Toward Executable Repository-Level Code Generation via Environment Alignment
New AI system improves functional correctness of generated code by up to 8.66 percentage points.
A team of researchers, including Ruwei Pan and seven others, has introduced EnvGraph, a novel framework designed to solve a major hurdle in AI-powered coding: generating entire, executable software repositories. Current large language models (LLMs) like GPT-4 and Claude 3 excel at creating plausible code snippets but often fail when tasked with building a complete, multi-file project that can be installed, have its dependencies resolved, and run successfully. EnvGraph addresses this by framing the problem as 'environment alignment,' where the AI must ensure both external dependencies (like libraries) and internal references (links between files) are correctly satisfied for the final codebase to work.

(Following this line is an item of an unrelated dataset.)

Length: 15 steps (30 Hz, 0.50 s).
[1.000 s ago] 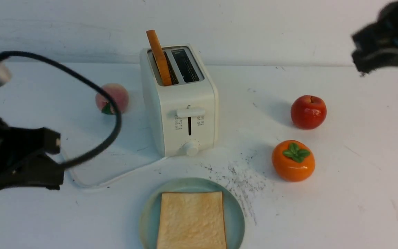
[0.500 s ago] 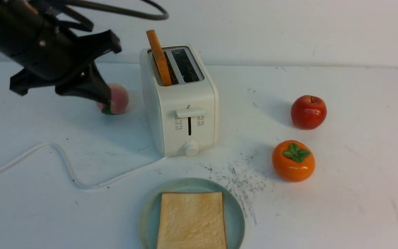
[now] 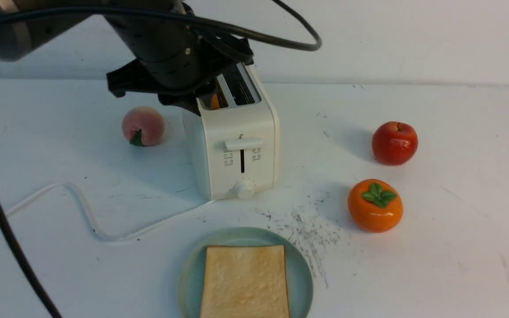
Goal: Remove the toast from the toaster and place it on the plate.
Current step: Use the left arm to take out a slice of bread
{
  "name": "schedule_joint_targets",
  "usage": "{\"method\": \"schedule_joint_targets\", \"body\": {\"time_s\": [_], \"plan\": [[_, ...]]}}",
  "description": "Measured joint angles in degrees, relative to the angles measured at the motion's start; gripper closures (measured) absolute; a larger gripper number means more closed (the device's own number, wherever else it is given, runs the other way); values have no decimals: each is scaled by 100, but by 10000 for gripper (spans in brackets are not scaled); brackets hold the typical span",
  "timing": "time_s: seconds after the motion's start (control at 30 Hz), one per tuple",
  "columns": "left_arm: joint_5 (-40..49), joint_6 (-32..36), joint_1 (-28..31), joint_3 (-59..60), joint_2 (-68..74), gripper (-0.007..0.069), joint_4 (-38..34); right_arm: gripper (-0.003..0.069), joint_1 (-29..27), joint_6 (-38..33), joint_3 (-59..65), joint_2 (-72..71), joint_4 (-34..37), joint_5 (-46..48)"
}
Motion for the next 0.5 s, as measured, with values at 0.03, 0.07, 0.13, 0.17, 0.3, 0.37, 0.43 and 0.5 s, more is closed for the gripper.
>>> {"method": "schedule_joint_targets", "body": {"time_s": [0.03, 0.07, 0.13, 0.17, 0.3, 0.37, 0.43, 0.5], "plan": [[-74, -8, -26, -72, 66, 388, 45, 666, 0, 0, 0, 0, 0, 0], [-121, -8, -32, -109, 117, 357, 93, 664, 0, 0, 0, 0, 0, 0], [-221, -8, -37, -172, 188, 307, 185, 662, 0, 0, 0, 0, 0, 0], [-390, -8, -38, -205, 251, 258, 354, 661, 0, 0, 0, 0, 0, 0], [-689, 18, -38, -231, 352, 198, 835, 659, 0, 0, 0, 0, 0, 0], [-741, 23, -38, -231, 418, 179, 1124, 657, 0, 0, 0, 0, 0, 0], [-778, 23, -38, -231, 472, 175, 1272, 656, 0, 0, 0, 0, 9, 0], [-851, 23, -38, -238, 545, 174, 1381, 655, 0, 0, 0, 0, 24, 0]]}}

EnvGraph operates through a dual-layer environment representation and an iterative alignment loop. It uses execution evidence to attribute errors and guides the generation process with a targeted revision mechanism. The researchers rigorously evaluated the framework on repository-level benchmarks using three different backbone LLMs, comparing it against other environment-aware and repository-level baselines. The results were significant: EnvGraph consistently achieved the top performance, delivering absolute improvements of 5.72 to 5.87 percentage points in Functional Correctness and 4.58 to 8.66 points in Non-Functional Quality over the strongest alternative method. This represents a concrete step toward AI systems that can autonomously build and validate complex software, not just suggest lines of code.
- EnvGraph formulates repository generation as an environment alignment problem, jointly modeling dependency satisfaction and internal reference resolution.
- The framework outperformed the strongest non-EnvGraph baseline by 5.72-5.87 percentage points in Functional Correctness in benchmarks.
- It also improved Non-Functional Quality scores by 4.58-8.66 points, showing gains in code quality beyond just making it run.
Why It Matters
This moves AI coding assistants from generating isolated snippets to building complete, deployable software projects, accelerating development.